*** Block opens ***

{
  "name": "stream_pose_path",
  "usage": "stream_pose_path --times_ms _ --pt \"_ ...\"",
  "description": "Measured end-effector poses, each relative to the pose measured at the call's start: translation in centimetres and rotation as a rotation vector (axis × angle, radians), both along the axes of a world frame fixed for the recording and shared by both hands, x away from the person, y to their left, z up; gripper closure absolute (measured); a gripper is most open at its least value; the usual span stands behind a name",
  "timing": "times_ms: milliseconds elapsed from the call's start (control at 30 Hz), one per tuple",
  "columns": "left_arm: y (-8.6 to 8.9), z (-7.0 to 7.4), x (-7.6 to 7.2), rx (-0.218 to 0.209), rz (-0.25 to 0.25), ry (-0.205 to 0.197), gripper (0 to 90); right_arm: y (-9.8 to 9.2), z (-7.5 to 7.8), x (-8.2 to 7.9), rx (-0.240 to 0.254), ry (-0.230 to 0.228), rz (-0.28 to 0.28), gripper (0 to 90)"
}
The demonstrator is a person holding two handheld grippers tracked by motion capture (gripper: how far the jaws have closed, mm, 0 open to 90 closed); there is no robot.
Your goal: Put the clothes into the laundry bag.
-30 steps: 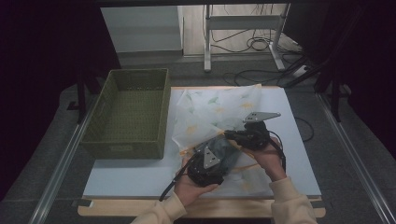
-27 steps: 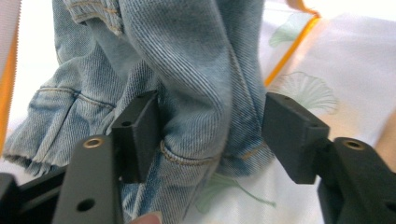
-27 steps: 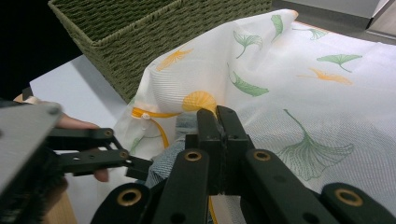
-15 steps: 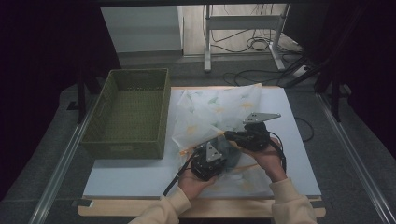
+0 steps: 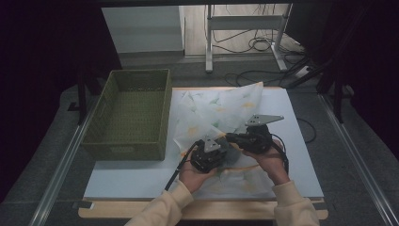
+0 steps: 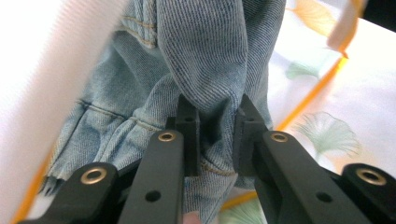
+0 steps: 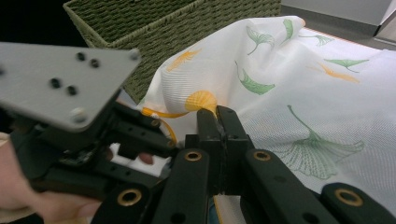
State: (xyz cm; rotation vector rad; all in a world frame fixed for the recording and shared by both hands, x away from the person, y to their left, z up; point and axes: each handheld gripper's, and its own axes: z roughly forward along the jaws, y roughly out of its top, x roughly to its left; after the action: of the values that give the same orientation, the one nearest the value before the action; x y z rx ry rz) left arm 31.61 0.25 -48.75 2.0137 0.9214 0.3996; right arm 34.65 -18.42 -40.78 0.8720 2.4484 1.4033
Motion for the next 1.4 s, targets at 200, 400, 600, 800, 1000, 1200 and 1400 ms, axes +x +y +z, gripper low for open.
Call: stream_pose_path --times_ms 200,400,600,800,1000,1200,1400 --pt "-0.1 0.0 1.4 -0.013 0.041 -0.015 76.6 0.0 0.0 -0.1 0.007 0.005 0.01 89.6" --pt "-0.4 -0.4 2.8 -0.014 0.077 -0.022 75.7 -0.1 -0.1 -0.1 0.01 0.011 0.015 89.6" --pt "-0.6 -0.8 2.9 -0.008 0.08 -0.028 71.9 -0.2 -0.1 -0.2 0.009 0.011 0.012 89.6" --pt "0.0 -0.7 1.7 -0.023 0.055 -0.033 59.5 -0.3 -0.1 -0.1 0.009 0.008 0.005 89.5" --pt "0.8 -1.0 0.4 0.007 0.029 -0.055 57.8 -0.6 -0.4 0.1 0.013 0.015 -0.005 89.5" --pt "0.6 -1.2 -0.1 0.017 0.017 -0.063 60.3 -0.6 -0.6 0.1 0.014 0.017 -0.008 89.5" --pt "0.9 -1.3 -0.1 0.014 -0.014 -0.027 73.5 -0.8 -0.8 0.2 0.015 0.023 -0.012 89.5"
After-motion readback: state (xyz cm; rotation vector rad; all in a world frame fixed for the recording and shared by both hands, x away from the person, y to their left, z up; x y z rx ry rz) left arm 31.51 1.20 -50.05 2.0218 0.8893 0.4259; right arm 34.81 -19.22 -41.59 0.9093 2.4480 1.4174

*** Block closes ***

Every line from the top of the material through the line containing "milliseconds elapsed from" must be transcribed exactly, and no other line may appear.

{
  "name": "stream_pose_path",
  "usage": "stream_pose_path --times_ms _ --pt \"_ ...\"",
  "description": "Measured end-effector poses, each relative to the pose measured at the call's start: translation in centimetres and rotation as a rotation vector (axis × angle, radians), both along the axes of a world frame fixed for the recording and shared by both hands, x away from the person, y to their left, z up; gripper closure absolute (measured); a gripper is most open at its least value; the usual span stands behind a name",
  "timing": "times_ms: milliseconds elapsed from the call's start (control at 30 Hz), one per tuple",

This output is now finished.